You can see that below:

from matplotlib.colors import ListedColormap
XSet, YSet = XTrain, YTrain
# Creating a rectangular grid using XSet values
X_1, X_2 = np.meshgrid(np.arange(start = XSet[:, 0].min() - 1, stop = XSet[:, 0].max() + 1, step = 0.01),
                     np.arange(start = XSet[:, 1].min() - 1, stop = XSet[:, 1].max() + 1, step = 0.01))
plt.contourf(X_1, X_2, clsfier.predict(np.array([X_1.ravel(), X_2.ravel()]).T).reshape(X_1.shape),
             alpha = 0.75, cmap = ListedColormap(('yellow', 'black', 'white')))
# Set the limits of x-axis
plt.xlim(X_1.min(), X_1.max())
# Set the limits of y-axis
plt.ylim(X_2.min(), X_2.max())
for i, j in enumerate(np.unique(YSet)):
  # create a scatter plot using XSet and YSet
    plt.scatter(XSet[YSet == j, 0], XSet[YSet == j, 1], 
                c = ListedColormap(('red', 'green', 'blue'))(i), label = j) # creat a colarmap of a discrete colour levels 
# add tittle to the plot                                            
plt.title('Logistic Regression for Training set')
# labelling the x-axis
plt.xlabel('PC1')
# labelling the y-axis
plt.ylabel('PC2')
# generate a plot key
plt.legend() 
# print the scatter plot
plt.show()

Output:

image.png

The plot shows no misclassification.

Step 5: Visualizing the test set

We shall use our test set here.
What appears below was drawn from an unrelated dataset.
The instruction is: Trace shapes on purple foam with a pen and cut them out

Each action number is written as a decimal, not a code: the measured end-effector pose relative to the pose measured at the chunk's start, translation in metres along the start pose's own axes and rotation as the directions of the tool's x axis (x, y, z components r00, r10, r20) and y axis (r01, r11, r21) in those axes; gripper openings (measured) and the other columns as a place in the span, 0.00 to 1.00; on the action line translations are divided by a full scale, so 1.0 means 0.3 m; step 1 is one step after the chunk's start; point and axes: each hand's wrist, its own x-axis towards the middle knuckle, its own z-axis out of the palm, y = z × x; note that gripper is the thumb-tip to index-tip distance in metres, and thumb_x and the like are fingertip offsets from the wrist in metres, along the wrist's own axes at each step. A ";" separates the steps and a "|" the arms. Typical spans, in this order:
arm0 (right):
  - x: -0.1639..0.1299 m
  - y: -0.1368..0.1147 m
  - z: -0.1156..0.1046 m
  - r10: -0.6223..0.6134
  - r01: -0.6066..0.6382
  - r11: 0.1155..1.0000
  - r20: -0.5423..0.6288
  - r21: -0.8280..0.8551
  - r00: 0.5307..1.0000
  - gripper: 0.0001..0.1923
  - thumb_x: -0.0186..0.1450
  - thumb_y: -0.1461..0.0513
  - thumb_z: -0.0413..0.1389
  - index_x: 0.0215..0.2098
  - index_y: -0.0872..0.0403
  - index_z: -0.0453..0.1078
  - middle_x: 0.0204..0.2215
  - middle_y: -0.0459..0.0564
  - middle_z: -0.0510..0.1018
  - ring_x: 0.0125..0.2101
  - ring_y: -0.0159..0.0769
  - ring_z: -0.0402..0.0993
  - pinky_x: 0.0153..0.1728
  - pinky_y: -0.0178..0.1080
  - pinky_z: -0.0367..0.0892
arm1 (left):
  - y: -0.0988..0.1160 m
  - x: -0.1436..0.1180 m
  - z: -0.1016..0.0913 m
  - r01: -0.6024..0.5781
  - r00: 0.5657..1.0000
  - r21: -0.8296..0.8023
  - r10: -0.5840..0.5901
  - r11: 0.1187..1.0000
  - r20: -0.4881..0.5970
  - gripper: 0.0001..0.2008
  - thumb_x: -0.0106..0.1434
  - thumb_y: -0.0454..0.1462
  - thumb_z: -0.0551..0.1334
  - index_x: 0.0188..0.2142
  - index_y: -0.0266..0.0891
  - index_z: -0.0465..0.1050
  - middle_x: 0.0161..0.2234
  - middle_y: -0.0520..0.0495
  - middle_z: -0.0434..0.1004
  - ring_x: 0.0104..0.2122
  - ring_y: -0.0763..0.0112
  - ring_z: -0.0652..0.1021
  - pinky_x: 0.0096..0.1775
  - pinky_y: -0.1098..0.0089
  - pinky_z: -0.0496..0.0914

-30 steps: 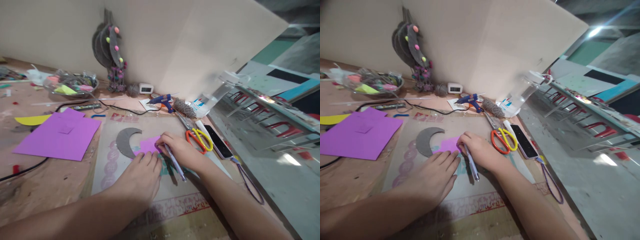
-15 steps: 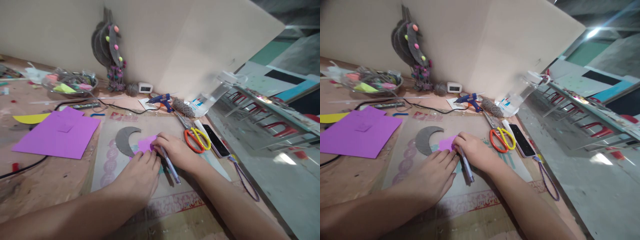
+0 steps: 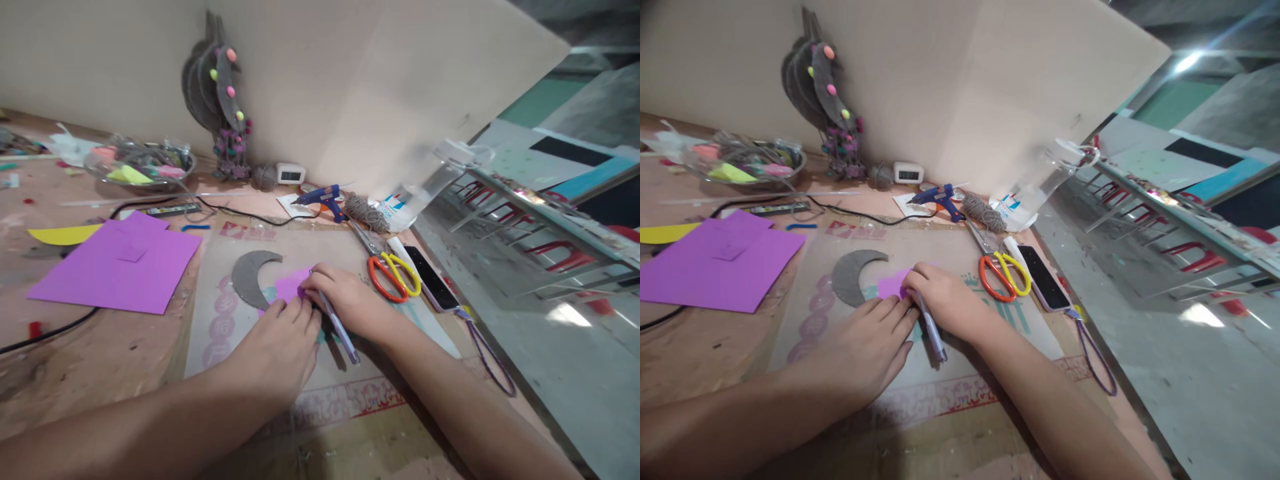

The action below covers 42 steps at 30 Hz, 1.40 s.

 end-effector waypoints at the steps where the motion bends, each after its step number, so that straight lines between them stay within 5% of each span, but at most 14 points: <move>1: 0.000 -0.001 -0.001 0.006 -0.006 1.000 0.002 0.009 1.000 0.07 0.72 0.65 0.49 0.42 0.55 0.68 0.37 0.51 0.72 0.35 0.36 0.70 0.38 0.38 0.65 | 0.000 0.000 0.000 0.002 1.000 0.000 -0.002 1.000 -0.004 0.20 0.67 0.35 0.52 0.54 0.26 0.71 0.50 0.32 0.78 0.48 0.50 0.77 0.47 0.54 0.70; 11: -0.008 0.014 -0.011 0.038 -0.037 0.997 -0.016 0.064 0.999 0.06 0.71 0.65 0.50 0.40 0.55 0.69 0.37 0.51 0.73 0.35 0.36 0.71 0.38 0.38 0.66 | 0.000 0.000 0.005 0.011 1.000 0.000 -0.011 1.000 0.003 0.20 0.68 0.35 0.52 0.53 0.27 0.72 0.51 0.33 0.78 0.49 0.52 0.76 0.48 0.55 0.69; 14: -0.015 0.070 -0.016 0.084 -0.071 0.992 -0.129 0.104 0.988 0.05 0.70 0.64 0.51 0.40 0.54 0.70 0.36 0.50 0.73 0.35 0.36 0.71 0.38 0.39 0.67 | -0.001 -0.001 0.012 0.006 1.000 -0.005 -0.006 1.000 -0.008 0.20 0.68 0.35 0.51 0.54 0.27 0.71 0.52 0.32 0.77 0.50 0.51 0.76 0.48 0.55 0.69; 20: -0.006 0.151 -0.005 0.245 -0.235 0.969 -0.331 0.069 0.911 0.07 0.68 0.59 0.55 0.42 0.53 0.71 0.37 0.52 0.75 0.38 0.41 0.72 0.42 0.43 0.67 | -0.006 0.006 0.010 0.000 1.000 -0.012 0.001 1.000 0.020 0.20 0.68 0.36 0.52 0.54 0.27 0.71 0.54 0.30 0.75 0.51 0.50 0.75 0.48 0.55 0.69; 22: 0.001 0.130 -0.001 0.319 -0.261 0.946 -0.407 0.192 0.856 0.10 0.69 0.56 0.54 0.43 0.53 0.71 0.36 0.52 0.75 0.38 0.41 0.72 0.42 0.44 0.67 | -0.006 0.009 0.007 0.010 0.999 -0.012 -0.009 1.000 0.043 0.20 0.67 0.36 0.53 0.54 0.27 0.71 0.54 0.31 0.75 0.51 0.50 0.76 0.48 0.55 0.69; 24: 0.008 0.094 0.004 0.409 -0.242 0.872 -0.362 0.426 0.838 0.17 0.72 0.52 0.47 0.41 0.53 0.72 0.32 0.50 0.75 0.34 0.39 0.73 0.38 0.42 0.68 | -0.005 0.009 0.006 0.005 0.998 -0.011 -0.005 1.000 0.058 0.20 0.67 0.36 0.53 0.55 0.27 0.71 0.53 0.31 0.75 0.51 0.50 0.76 0.48 0.55 0.69; 26: 0.015 0.057 0.016 0.454 -0.232 0.734 -0.207 0.638 0.867 0.23 0.73 0.49 0.43 0.38 0.53 0.73 0.25 0.47 0.72 0.29 0.36 0.71 0.32 0.39 0.68 | -0.005 0.007 0.007 0.000 0.999 -0.008 0.000 1.000 0.052 0.21 0.67 0.36 0.53 0.55 0.26 0.71 0.53 0.31 0.76 0.51 0.50 0.76 0.48 0.55 0.69; 29: 0.027 0.022 0.043 0.435 -0.221 0.472 -0.007 0.853 0.900 0.21 0.70 0.46 0.47 0.40 0.53 0.71 0.21 0.43 0.68 0.25 0.33 0.70 0.30 0.38 0.69 | -0.004 0.004 0.013 0.005 1.000 -0.004 -0.005 1.000 0.022 0.21 0.67 0.37 0.53 0.55 0.25 0.71 0.52 0.30 0.76 0.52 0.50 0.76 0.49 0.55 0.69; 31: 0.032 0.016 0.059 0.433 -0.194 0.387 0.007 0.902 0.901 0.19 0.69 0.47 0.49 0.40 0.52 0.69 0.21 0.42 0.68 0.26 0.33 0.71 0.33 0.39 0.72 | -0.004 0.004 0.016 0.007 1.000 -0.009 -0.007 1.000 0.004 0.21 0.67 0.37 0.54 0.54 0.26 0.72 0.51 0.31 0.77 0.51 0.50 0.76 0.48 0.55 0.69; 36: 0.034 0.028 0.064 0.502 -0.104 0.423 -0.137 0.900 0.854 0.13 0.68 0.50 0.50 0.38 0.50 0.65 0.22 0.42 0.70 0.27 0.34 0.72 0.39 0.42 0.71 | -0.007 0.008 0.015 0.017 1.000 -0.014 -0.017 1.000 0.004 0.20 0.66 0.37 0.55 0.53 0.27 0.72 0.54 0.31 0.76 0.49 0.51 0.77 0.47 0.56 0.70; 38: 0.034 0.028 0.059 0.517 -0.131 0.394 -0.102 0.910 0.850 0.09 0.67 0.54 0.52 0.41 0.49 0.62 0.20 0.40 0.69 0.25 0.33 0.71 0.34 0.39 0.70 | -0.007 0.010 0.016 0.022 1.000 -0.013 -0.022 1.000 0.013 0.20 0.66 0.37 0.55 0.53 0.27 0.72 0.54 0.31 0.75 0.49 0.51 0.77 0.47 0.56 0.70; 42: 0.041 0.020 0.056 0.576 -0.195 0.531 -0.183 0.824 0.797 0.10 0.61 0.59 0.58 0.33 0.50 0.59 0.20 0.38 0.66 0.20 0.29 0.61 0.22 0.33 0.57 | -0.006 0.011 0.024 0.027 0.999 -0.017 -0.027 0.999 -0.018 0.20 0.66 0.38 0.54 0.53 0.28 0.73 0.53 0.31 0.76 0.50 0.52 0.77 0.49 0.56 0.70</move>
The implementation of this visualization is as follows:

from matplotlib.colors import ListedColormap
XSet, YSet = XTest, YTest
# Creating a rectangular grid using XSet values
X_1, X_2 = np.meshgrid(np.arange(start = XSet[:, 0].min() - 1, stop = XSet[:, 0].max() + 1, step = 0.01),
                     np.arange(start = XSet[:, 1].min() - 1, stop = XSet[:, 1].max() + 1, step = 0.01))
plt.contourf(X_1, X_2, clsfier.predict(np.array([X_1.ravel(), X_2.ravel()]).T).reshape(X_1.shape),
             alpha = 0.75, cmap = ListedColormap(('yellow', 'black', 'white'))) # partions colouring
# Set the limits of x-axis
plt.xlim(X_1.min(), X_1.max())
# Set the limits of y-axis
plt.ylim(X_2.min(), X_2.max())
for i, j in enumerate(np.unique(YSet)):
  # a scatter plot XSet and YSet, both are sets of the test set
    plt.scatter(XSet[YSet == j, 0], XSet[YSet == j, 1], 
                c = ListedColormap(('red', 'green', 'blue'))(i), label = j) # creat a colarmap
# add tittle to the plot              
plt.title('Logistic Regression for Test set') 
# labelling x-axis
plt.xlabel('PC1')
# labelling y-axis
plt.ylabel('PC2')
# generate a plot key
plt.legend() 
# print the plot
plt.show()

Output:

image.png

As we can see from the test set, the model correctly classifies all the data points.

Conclusion

In this article, we introduced the concept of dimensionality reduction and its importance. We briefly discussed the PCA method and its limitations of how it is unable to capture nonlinearity in nonlinear data.

This was the key problem that the Kernel PCA came to address. As we discussed, the kernel PCA uses kernel methods to reduce the dimensionality of nonlinear data with less processing power. Finally, we showed how we implement the Kernel PCA in Python using the scikit learn library.